Monday, April 7, 2014

The Waters of the United States

Coming soon to federal regulation
On March 31, the U.S. Environmental Protection Agency (EPA) and U.S. Army Corps of Engineers (Army Corps) released a proposed rule to expand protection and regulation under the Clean Water Act to streams and wetlands that are merely seasonal. The text of the rule will appear in the Federal Register in April and open a 90 day comment period.

Though the EPA news release called this action a “clarification,” it is tremendous expansion of the scope of the 1972 Clean Water Act which made it illegal to discharge of pollutants into the navigable waters of the United States unless a permit was obtained. The discharge of pollutants regulated under the Clean Water Act was from so called point sources. Point sources are discrete conveyances, such as a pipe. The regulation was intended to stop the free discharge of sewage and industrial waste into our rivers.

The proposed rule expands the definition of navigable waters to apply to include wetlands, seasonal streams and any water that might at any time during the year impact or reach the navigable waters of the United States. In this way the EPA does not see this as an expansion of the Clean Water Act jurisdiction, but it is. The proposed rule will sweep in waters previously considered isolated or exempt and that are a great distance from navigable waters.

For several years EPA has attempted to expand the reach of the Clean Water Act to all waters and discharges to include all sources. Federal authority does not extend to non-point sources, such as from run off from agricultural and urban sources not part of a storm sewer system as well as other small sources such as septic systems. The EPA has been frustrated in their attempts to address what they view as the current generation of environmental problems. These problems are subtle, much less visible to the naked eye because they are from diffuse or non-point sources and often not nearly as susceptible to a top-down, command-and-control approach.

Agriculture is reported to be one or the main non-point sources of water pollution and in studies done in the Chesapeake Bay Watershed and Sacramento River Delta and other locations the contamination from agriculture runoff has been the major source of contamination. Pesticide runoff is a large contributor of known pollutants to the watersheds and may be a significant contributor of endocrine disruptors to the freshwater supply. Both rain feed and irrigated agriculture are sources of contamination of fresh water. Now EPA is making another attempt to expand the Clean Water Act reach to all water and all sources of pollution.

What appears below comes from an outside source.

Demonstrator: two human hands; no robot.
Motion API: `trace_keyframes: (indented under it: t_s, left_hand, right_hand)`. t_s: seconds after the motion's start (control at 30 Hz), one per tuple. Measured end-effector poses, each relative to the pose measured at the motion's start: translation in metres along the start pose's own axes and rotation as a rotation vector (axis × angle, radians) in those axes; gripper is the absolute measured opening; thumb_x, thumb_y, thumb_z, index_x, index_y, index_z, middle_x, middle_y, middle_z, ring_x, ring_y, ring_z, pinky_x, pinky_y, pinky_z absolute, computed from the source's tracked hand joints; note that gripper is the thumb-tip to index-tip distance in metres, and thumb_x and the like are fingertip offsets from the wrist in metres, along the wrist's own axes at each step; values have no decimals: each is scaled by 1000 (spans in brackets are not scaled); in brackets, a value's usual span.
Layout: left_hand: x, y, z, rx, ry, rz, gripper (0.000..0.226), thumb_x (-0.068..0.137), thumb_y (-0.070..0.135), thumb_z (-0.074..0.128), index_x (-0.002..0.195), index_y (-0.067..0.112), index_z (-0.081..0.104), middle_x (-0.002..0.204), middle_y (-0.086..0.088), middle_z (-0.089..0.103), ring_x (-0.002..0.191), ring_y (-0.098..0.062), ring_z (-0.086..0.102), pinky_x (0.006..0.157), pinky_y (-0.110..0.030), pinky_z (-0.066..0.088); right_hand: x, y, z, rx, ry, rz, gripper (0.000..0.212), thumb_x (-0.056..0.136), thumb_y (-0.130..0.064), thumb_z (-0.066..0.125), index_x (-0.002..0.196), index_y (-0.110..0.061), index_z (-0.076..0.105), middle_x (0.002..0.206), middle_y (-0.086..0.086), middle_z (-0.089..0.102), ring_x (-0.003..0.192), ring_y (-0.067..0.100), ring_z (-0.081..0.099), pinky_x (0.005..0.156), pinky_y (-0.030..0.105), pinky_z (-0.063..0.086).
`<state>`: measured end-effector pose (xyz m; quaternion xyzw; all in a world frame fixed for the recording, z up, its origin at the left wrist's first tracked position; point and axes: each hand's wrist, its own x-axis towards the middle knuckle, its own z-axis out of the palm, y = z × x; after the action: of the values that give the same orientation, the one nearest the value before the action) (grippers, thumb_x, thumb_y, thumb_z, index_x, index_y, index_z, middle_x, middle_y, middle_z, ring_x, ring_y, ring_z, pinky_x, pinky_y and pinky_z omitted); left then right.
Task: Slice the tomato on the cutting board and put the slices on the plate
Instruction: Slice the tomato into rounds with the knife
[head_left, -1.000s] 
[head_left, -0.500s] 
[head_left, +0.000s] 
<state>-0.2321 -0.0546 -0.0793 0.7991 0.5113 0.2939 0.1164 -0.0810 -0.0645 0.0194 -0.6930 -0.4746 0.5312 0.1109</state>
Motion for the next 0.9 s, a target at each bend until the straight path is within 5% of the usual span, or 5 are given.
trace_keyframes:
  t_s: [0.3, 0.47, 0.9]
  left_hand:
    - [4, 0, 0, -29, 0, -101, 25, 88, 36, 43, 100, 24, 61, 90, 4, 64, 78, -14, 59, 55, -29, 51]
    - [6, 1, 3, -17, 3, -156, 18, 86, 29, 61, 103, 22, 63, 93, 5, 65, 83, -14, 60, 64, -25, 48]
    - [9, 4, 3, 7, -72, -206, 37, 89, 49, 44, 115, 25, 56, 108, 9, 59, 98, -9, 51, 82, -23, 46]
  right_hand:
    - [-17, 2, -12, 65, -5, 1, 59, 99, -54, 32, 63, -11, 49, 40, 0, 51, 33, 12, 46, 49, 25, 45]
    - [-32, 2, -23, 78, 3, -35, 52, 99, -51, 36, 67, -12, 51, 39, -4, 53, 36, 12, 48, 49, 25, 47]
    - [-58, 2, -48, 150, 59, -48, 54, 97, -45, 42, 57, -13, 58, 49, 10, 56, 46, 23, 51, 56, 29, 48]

EPA has overcome the challenges of regulating every source of contamination in the Chesapeake Bay Watershed by imposing the Chesapeake Bay pollution diet, the Total Maximum Daily Load (TMDL) mandated to the six Chesapeake Bay Watershed states (Virginia, Maryland, Delaware, New York, Pennsylvania and West Virginia) and the District of the Columbia. The TMDL sets a total Chesapeake Bay watershed limit for the entire region of 185.9 million pounds of nitrogen, 12.5 million pounds of phosphorus and 6.45 billion pounds of sediment per year which is a 25% reduction in nitrogen, 24% reduction in phosphorus and 20 %t reduction in sediment from the current levels. The pollution limits are then partitioned to the various jurisdictions and river basins based on the Chesapeake Bay modeling tools and monitoring data.

The US EPA has mandated these levels and allowed the states (and District of Columbia) to determine how to achieve them (with the EPA’s approval) by threatening to use what they call “back stop measures”, but are simply reductions in the allowed (permitted) releases from point source permits (waste water treatment plants, municipal separate storm sewer systems, and confined animal feed lots) to achieve the TMDL Essentially, they have said do this in a way we find acceptable or we will impose the most direct and expensive method to achieve our clean water goals.

Now, EPA wants to expand their authority to every bit of water in the US and will be able to effectively and directly regulate all sources of pollution without working through the states. If adopted as proposed, this rule will be felt throughout the U.S and in all areas of our economy and lives not previously directly touched by the EPA. It will have a profound impact on many locally regulated activities, including home building, mining, road construction, commercial property development and water infrastructure projects. The capricious application of the federal command and control regulatory scheme will directly impact all our lives.

1 comment:

  1. Thanks for the heads up, Elizabeth. I wasn't aware of this proposed sweeping change. Please keep us informed of the progress and how we can find and make comments on it when the time comes.